■ Work instruction
Every line below that has the string "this" needs to be copied.

■ Data shown
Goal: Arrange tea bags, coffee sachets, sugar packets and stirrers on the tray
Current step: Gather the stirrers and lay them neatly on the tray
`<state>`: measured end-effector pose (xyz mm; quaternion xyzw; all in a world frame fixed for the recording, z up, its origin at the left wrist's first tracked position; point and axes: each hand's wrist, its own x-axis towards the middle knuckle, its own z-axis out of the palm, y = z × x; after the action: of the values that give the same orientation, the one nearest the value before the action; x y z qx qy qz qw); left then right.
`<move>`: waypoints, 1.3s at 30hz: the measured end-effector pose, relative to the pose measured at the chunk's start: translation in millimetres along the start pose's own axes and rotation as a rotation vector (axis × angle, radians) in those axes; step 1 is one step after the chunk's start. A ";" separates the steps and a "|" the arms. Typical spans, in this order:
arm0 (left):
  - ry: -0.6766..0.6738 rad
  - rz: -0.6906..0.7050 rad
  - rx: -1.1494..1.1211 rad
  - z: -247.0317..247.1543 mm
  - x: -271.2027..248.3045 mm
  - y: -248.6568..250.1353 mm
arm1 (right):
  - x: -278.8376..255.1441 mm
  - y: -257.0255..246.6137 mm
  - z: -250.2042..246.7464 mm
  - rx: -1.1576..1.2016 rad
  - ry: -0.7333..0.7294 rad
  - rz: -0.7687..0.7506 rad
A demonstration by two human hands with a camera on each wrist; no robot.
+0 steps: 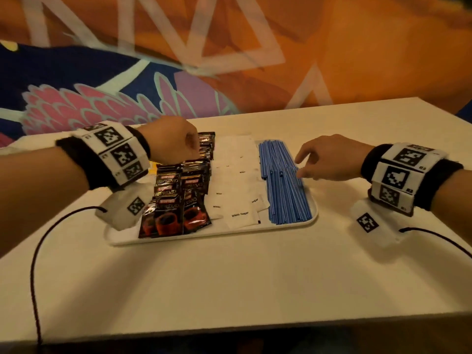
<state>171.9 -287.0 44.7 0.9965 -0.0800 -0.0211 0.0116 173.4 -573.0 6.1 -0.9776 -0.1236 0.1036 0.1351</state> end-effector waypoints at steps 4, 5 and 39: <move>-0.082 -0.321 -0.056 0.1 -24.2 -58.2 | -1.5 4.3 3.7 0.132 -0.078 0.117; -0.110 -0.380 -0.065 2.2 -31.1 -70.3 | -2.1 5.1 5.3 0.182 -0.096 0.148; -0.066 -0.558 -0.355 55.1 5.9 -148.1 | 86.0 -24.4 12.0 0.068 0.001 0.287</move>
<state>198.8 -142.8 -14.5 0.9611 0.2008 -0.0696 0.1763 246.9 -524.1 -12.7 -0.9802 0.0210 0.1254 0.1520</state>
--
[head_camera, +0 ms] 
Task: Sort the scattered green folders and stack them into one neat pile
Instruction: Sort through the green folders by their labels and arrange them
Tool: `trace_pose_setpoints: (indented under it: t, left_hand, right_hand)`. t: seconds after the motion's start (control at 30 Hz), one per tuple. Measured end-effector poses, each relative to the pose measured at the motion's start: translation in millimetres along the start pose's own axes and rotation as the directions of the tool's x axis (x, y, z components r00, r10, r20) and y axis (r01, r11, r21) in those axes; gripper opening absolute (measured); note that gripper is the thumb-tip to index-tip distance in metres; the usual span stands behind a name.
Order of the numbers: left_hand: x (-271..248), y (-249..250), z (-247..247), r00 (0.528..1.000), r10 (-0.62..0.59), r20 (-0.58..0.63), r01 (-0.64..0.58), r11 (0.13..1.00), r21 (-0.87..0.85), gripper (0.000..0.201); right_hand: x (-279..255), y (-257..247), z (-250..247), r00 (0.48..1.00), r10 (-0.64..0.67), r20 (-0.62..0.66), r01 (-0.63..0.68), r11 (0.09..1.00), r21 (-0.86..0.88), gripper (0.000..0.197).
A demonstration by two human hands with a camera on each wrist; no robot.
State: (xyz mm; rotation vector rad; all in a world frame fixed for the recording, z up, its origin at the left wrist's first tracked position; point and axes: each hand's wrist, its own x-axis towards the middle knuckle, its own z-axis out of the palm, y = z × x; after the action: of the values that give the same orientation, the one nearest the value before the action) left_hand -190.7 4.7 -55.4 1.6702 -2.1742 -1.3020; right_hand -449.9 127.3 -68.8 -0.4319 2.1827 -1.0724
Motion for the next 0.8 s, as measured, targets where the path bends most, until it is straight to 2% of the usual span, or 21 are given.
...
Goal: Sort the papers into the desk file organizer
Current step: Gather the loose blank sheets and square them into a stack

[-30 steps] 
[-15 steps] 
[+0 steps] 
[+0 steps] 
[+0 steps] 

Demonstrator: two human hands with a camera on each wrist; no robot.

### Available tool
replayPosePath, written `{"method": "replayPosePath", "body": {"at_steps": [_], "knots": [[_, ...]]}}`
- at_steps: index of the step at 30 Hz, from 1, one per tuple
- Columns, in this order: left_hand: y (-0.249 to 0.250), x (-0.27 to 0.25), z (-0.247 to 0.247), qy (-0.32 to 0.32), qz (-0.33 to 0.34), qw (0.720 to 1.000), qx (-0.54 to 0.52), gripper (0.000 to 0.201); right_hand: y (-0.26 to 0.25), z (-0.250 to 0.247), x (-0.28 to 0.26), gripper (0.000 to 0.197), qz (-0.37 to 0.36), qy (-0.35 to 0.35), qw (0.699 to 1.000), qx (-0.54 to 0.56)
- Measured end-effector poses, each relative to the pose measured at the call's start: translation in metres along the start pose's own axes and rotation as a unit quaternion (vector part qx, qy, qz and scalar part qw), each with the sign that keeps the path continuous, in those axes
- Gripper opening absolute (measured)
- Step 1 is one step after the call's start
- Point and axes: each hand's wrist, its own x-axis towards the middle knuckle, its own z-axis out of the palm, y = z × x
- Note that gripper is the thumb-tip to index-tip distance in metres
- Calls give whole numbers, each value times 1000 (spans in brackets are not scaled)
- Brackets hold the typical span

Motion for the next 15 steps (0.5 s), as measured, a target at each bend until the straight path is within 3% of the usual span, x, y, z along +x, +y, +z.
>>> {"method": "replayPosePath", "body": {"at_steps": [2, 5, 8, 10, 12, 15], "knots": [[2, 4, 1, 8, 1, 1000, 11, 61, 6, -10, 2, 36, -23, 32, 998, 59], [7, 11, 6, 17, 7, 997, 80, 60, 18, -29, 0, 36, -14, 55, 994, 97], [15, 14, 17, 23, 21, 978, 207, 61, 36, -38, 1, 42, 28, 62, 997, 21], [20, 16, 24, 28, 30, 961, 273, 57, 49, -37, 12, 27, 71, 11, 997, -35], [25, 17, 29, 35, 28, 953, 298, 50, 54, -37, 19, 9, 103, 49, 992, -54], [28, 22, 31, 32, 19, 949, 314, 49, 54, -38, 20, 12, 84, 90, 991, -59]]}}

■ Reply
`<move>`: waypoints, 1.3s at 30hz: the measured end-effector pose, relative to the pose measured at the chunk's start: translation in millimetres along the start pose's own axes and rotation as a rotation vector (axis × angle, radians) in those axes; step 1 is one step after the chunk's start. A ";" separates the steps and a "|" the arms. Typical spans, in this order:
- Columns, in this order: left_hand: y (-0.249 to 0.250), x (-0.27 to 0.25), z (-0.247 to 0.247), qy (-0.32 to 0.32), qz (-0.33 to 0.34), qw (0.720 to 1.000), qx (-0.54 to 0.52), gripper (0.000 to 0.201); right_hand: y (-0.26 to 0.25), z (-0.250 to 0.247), x (-0.28 to 0.26), gripper (0.000 to 0.197), qz (-0.37 to 0.36), qy (-0.35 to 0.35), qw (0.699 to 1.000), qx (-0.54 to 0.56)

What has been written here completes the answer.